**EXERCISE GOAL**: Find every line in the records below that holds the word "from" and copy it.

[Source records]
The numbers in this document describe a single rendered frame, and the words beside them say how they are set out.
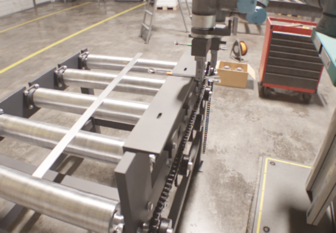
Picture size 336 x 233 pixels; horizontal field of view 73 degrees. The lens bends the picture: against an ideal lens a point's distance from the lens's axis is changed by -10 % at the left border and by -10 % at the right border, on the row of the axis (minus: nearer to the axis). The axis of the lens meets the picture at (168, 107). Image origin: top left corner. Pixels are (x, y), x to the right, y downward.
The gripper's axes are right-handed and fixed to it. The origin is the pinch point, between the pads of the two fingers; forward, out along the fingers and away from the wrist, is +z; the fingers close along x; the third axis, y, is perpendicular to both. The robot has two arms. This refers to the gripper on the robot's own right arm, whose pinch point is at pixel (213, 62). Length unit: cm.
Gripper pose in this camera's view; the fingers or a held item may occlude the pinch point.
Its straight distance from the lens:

**WRITTEN REPLY**:
Picture size 336 x 233 pixels; horizontal field of view 73 degrees. The lens bends the picture: against an ideal lens a point's distance from the lens's axis is changed by -10 % at the left border and by -10 % at the right border, on the row of the axis (minus: nearer to the axis). The axis of the lens meets the picture at (168, 107). Image origin: top left corner. Pixels are (x, y), x to the right, y downward.
The gripper's axes are right-handed and fixed to it. The origin is the pinch point, between the pads of the two fingers; forward, out along the fingers and away from the wrist, is +z; the fingers close along x; the third axis, y, is perpendicular to both. The robot has two arms. This refers to the gripper on the robot's own right arm, whose pinch point is at pixel (213, 62). Length unit: cm.
Its straight distance from the lens:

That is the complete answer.